Comparing the electronic structure of undoped and doped materials, s-like bands (a band in which the energy level increases in a parabolic form as it goes from the zone center toward the zone boundary) appear near gamma points, and it should not be prematurely judged that a new state has emerged after doping. It is likely to be embedded between comfortable vacuum gaps.
An easy way to check this is to draw a picture of the charge density where the state is spatially located. This is what I experienced while doing research and as a reviewer of a journal. It was pointed out in the process of reviewing a paper.
For undergraduate students who are new to low-dimensional matter research, here are some general points to note in the low-dimensional matter and first-principle calculations. It will be a good study to compare the energy band obtained from the tight-binding model in a simple system, such as a one-dimensional grid or a two-dimensional square grid, with the first principle calculation results.

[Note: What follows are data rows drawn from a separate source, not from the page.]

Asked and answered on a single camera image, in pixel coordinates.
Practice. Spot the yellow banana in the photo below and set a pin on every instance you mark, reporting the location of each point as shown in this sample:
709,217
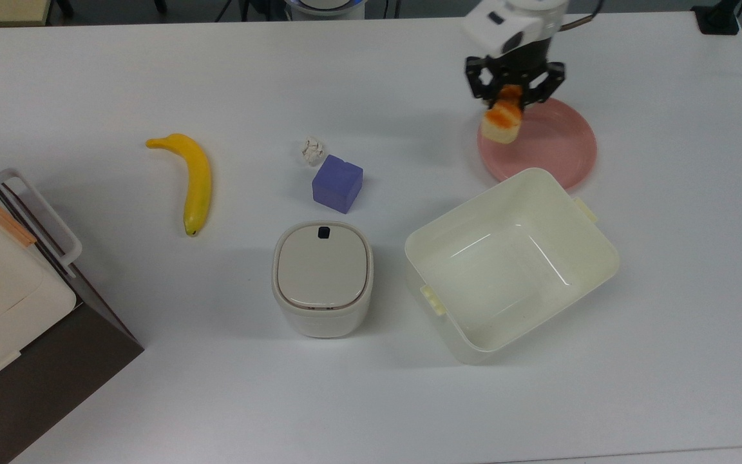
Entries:
197,180

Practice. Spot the black table clamp mount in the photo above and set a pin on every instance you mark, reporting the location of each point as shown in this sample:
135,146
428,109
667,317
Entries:
719,19

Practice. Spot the cream plastic open bin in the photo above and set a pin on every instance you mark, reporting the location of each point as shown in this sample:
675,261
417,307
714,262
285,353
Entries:
513,270

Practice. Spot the white toaster oven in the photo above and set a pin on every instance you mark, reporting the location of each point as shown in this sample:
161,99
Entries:
42,386

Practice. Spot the small white lidded trash can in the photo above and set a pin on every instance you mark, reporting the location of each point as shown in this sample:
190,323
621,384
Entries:
323,277

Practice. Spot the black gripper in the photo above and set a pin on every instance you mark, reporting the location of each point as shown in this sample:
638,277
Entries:
525,61

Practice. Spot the purple cube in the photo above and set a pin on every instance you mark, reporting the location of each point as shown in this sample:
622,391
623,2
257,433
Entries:
337,183

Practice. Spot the bread slice with orange topping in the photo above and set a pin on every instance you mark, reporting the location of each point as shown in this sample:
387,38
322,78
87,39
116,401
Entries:
503,122

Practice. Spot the crumpled white paper ball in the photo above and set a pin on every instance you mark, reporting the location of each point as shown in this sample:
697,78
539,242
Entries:
312,151

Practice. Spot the pink plate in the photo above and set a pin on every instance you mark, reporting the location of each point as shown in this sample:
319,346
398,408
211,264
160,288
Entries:
551,148

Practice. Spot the orange latch strip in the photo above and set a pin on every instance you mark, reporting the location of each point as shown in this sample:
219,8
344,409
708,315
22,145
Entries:
0,216

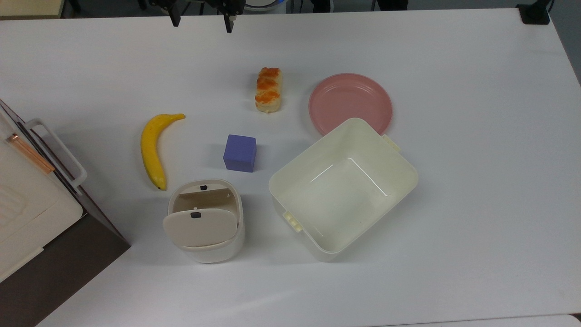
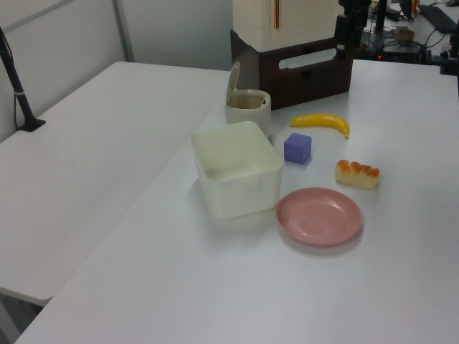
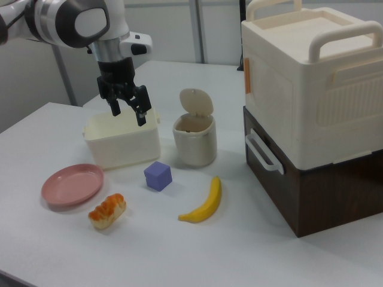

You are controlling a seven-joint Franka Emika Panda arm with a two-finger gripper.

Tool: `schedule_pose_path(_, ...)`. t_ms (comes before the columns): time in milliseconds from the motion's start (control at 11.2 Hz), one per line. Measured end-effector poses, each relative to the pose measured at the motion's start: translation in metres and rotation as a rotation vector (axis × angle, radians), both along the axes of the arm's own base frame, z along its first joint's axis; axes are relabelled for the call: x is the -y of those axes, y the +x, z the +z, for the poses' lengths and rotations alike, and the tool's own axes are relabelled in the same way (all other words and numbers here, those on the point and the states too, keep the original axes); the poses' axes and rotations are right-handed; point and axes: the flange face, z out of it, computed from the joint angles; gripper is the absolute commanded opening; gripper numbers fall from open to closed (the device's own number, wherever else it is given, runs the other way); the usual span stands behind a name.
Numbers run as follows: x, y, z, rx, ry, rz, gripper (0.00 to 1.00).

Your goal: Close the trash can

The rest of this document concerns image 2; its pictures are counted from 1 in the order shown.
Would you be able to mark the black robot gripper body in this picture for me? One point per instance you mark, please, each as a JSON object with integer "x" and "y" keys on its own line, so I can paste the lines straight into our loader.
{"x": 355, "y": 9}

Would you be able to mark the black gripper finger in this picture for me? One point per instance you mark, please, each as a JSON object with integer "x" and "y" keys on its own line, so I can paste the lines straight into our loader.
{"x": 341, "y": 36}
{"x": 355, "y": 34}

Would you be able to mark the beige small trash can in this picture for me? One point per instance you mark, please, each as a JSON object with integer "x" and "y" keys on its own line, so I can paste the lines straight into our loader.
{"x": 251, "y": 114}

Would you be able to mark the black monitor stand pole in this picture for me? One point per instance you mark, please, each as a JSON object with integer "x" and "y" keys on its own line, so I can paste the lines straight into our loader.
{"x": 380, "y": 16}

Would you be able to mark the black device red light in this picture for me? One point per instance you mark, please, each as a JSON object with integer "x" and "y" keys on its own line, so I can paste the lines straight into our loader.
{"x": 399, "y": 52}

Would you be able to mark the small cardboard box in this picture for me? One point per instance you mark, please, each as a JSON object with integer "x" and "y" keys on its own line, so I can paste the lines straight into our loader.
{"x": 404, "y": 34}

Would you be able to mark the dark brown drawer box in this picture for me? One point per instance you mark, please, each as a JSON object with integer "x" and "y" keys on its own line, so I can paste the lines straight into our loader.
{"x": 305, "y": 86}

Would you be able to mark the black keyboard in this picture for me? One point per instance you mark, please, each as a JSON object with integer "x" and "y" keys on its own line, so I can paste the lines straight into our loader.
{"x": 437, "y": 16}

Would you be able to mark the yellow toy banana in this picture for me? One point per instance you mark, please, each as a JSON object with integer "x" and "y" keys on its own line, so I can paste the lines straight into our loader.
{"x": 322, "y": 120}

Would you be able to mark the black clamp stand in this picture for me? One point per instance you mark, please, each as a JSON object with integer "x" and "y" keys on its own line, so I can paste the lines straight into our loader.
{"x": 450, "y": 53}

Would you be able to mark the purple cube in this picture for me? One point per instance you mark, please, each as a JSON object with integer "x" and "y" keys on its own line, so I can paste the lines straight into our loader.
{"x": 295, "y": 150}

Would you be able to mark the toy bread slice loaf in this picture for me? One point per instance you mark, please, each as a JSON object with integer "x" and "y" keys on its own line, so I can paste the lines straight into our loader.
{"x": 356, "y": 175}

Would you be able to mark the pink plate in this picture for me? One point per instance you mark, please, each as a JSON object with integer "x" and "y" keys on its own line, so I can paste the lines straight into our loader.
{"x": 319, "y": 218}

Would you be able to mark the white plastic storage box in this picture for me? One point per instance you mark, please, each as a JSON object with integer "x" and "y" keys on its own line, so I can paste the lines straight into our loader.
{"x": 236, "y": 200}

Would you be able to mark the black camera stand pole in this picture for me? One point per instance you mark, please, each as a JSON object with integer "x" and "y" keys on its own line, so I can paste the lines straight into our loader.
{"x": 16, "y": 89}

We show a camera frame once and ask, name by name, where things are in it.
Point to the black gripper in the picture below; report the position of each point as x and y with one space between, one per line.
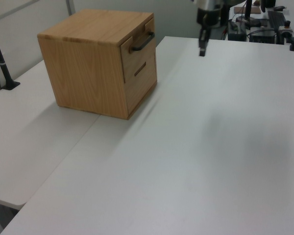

1) A. K. Geim and I. V Grigorieva, Van Der Waals Heterostructures, Nature 499, 419 (2013).
2) B. Anasori, M. R. Lukatskaya, and Y. Gogotsi, 2D Metal Carbides and Nitrides (MXenes) for Energy Storage, Nat. Rev. Mater. 2, 16098 (2017).
3) N. Mounet, M. Gibertini, P. Schwaller, D. Campi, A. Merkys, A. Marrazzo, T. Sohier, I. E. Castelli, A. Cepellotti, G. Pizzi, and N. Marzari, Two-Dimensional Materials from High-Throughput Computational Exfoliation of Experimentally Known Compounds, Nat. Nanotechnol. 13, 246 (2018).